Output, please, exactly those lines of the listing that come before the line with "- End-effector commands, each", along with that line itself.
===== Information supplied
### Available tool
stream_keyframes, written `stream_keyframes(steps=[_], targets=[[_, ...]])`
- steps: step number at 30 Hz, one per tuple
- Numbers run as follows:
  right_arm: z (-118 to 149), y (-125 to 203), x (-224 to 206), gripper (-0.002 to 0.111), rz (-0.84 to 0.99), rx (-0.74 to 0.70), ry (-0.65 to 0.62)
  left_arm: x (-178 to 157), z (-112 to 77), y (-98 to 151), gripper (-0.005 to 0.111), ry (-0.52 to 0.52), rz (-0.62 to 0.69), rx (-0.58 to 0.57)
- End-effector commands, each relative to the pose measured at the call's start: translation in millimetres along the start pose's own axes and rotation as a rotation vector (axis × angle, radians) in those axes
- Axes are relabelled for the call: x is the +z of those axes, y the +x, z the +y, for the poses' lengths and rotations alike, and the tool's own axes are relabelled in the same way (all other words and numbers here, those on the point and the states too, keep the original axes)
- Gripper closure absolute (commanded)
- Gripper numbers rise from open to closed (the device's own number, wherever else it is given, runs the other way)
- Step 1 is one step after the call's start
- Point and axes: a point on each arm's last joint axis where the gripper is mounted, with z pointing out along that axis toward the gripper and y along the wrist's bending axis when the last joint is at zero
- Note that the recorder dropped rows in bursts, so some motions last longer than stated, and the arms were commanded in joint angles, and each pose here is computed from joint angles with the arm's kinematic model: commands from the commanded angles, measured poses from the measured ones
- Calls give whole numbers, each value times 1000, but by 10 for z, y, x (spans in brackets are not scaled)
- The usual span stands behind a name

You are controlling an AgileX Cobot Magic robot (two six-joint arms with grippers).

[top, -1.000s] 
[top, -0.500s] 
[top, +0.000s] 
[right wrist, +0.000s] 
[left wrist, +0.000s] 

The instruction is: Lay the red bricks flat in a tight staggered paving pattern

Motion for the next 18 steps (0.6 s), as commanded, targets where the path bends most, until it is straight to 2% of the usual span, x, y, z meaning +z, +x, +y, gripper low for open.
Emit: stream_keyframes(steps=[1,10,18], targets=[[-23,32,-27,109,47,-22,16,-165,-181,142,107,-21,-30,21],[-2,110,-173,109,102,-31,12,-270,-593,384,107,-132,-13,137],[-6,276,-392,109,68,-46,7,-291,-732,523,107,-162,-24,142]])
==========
**Reply to the task**
### Available tool
stream_keyframes, written `stream_keyframes(steps=[_], targets=[[_, ...]])`
- steps: step number at 30 Hz, one per tuple
- Numbers run as follows:
  right_arm: z (-118 to 149), y (-125 to 203), x (-224 to 206), gripper (-0.002 to 0.111), rz (-0.84 to 0.99), rx (-0.74 to 0.70), ry (-0.65 to 0.62)
  left_arm: x (-178 to 157), z (-112 to 77), y (-98 to 151), gripper (-0.005 to 0.111), ry (-0.52 to 0.52), rz (-0.62 to 0.69), rx (-0.58 to 0.57)
- End-effector commands, each relative to the pose measured at the call's start: translation in millimetres along the start pose's own axes and rotation as a rotation vector (axis × angle, radians) in those axes

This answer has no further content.